Quando l’arte ci avvolge con l’illusione della luce

La luce sospesa tra la Guggenheim e Palazzo Grassi. È un vero evento che Venezia dedichi in contemporanea due mostre importanti - nelle due maggiori istituzioni artistiche straniere presenti in città - entrambe al tema della luce, in un inedito e probabilmente casuale confronto a distanza. Ne “L’impero della luce”, già aperta da qualche mese alla Collezione Guggenheim, Luca Massimo Barbero lega all’omonima opera di Magritte - il leit-motiv luministico pensato appunto per assonanze e contrasti omogenei tra artisti vicini e lontani nel tempo e nello spazio, creando una vibrante sintonia formale e visiva tra di essi. Ne “L’illusione della luce”, che si inaugura oggi a Palazzo Grassi (aperta sino al 31 dicembre), Caroline Bourgeois declina invece intorno a un ciclo di opere contemporanee della Collezione Pinault - lungo un arco, qui, di circa cinquant’anni - una rappresentazione della luce nell’arte vista più nei suoi aspetti percettivi, concettuali, in qualche modo ipnotici. Ne è un esempio la candida installazione-simbolo di questa mostra, creata appositamente per essa dall’artista californiano Doug Wheeler, che avvolge il visitatore nel grande atrio di Palazzo Grassi immergendolo come in una nebbia creata dal grande spazio concavo in cui è invitato a incamminarsi. Un nulla che si fa materia, che si dirada progressivamente, fino a far scorgere la propria ombra riflessa sulla grande parete di resina che delimita lo spazio e che poi ci ricopre nuovamente tornando indietro. A differenza di altri grandi artisti californiani della luce, come James Turrell, Wheeleer non nasconde l’artificiosità del suo “miraggio”, ce lo svela progressivamente, facendocene partecipi. E, tuttavia, nulla si perde del lucido spaesamento percettivo in cui si è presi. Nel percorso espositivo, sono propri gli artisti che più insistono sull’aspetto della percezione luminosa a costituire le presenze più convincenti.

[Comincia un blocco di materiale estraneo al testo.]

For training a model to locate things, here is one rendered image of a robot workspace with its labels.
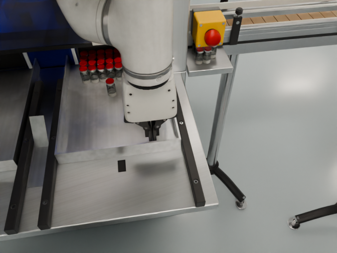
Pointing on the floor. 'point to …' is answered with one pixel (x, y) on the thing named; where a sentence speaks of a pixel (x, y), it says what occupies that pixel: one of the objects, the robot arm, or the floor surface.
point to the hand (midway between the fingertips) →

E se un “luminista” ormai storicizzato come Dan Flavin ci propone la sua interpretazione dell’architettura costruttivista di Tatlin, stilizzandola con i suoi tubi al neon, quelli di Robert Irwin, sospesi in verticale, sembrano una versione minimalista e concettuale delle colonne doriche della Grecia antica. E la magnifica videoinstallazione cinetica di Julio Le Parc - anch’essa un’opera storica di uno dei principali esponenti dell’Optical Art - richiama irresistibilmente nelle sue cangianti trasformazioni le opere di un’artista-cardine dell’arte americana del Novecento come Louise Nevelson. Nulla ha perduto della sua potenza visiva, anch’essa ipnotica e avvolgente - accentuata dalla musica di accompagnamento di Terry Riley - anche il film di Bruce Conner del ’76 dedicato al primo test nucleare americano di trent’anni prima nell’atollo di Bikini, con l’affascinante orrore di quella nube radioattiva che si espande, candida, davanti ai nostri occhi. Meno attraente - con poche eccezioni, come quella del “tableaux vivant” in Hd di David Claerbout dedicato ai lavoratori nigeriani del settore petrolifero - la proposta degli artisti più contemporanei della collezione Pinault. Un po’ deludente e decorativa la grande installazione dell’artista vietnamita Danh Vo sul tema del colonialismo - nella sala centrale del piano nobile - che aveva mostrato ben altra forza evocativa in quella presentata all’Arsenale nell’ultima edizione della Biennale Arti Visive, con il suo tempio orientale riproposto nel suo scheletro. E lascia un po’ fredda anche la rappresentazione della primavera araba - anch’essa un po’ decorativa - di Latifa Echakhch o l’indagine introspettiva della finlandese Eija-Liisa Ahtila, per fare solo alcuni esempi.
All’illusione della luce - ma in questo caso al secondo piano di Palazzo Grassi - si accompagna un’altra mostra che nulla ha a che fare con la prima. Si tratta della prima grande retrospettiva italiana - curata da Pierre Apraxine e Matthieu Humery – dedicata al famoso fotografo statunitense Irving Penn, con opere tra gli anni Quaranta e Ottanta anch’esse della Collezione Pinault, che riprongono i temi a lui cari: dalle foto dei “piccoli mestieri”, ai grandi ritratti fotografici, alle sue «nature morte» contemporanee.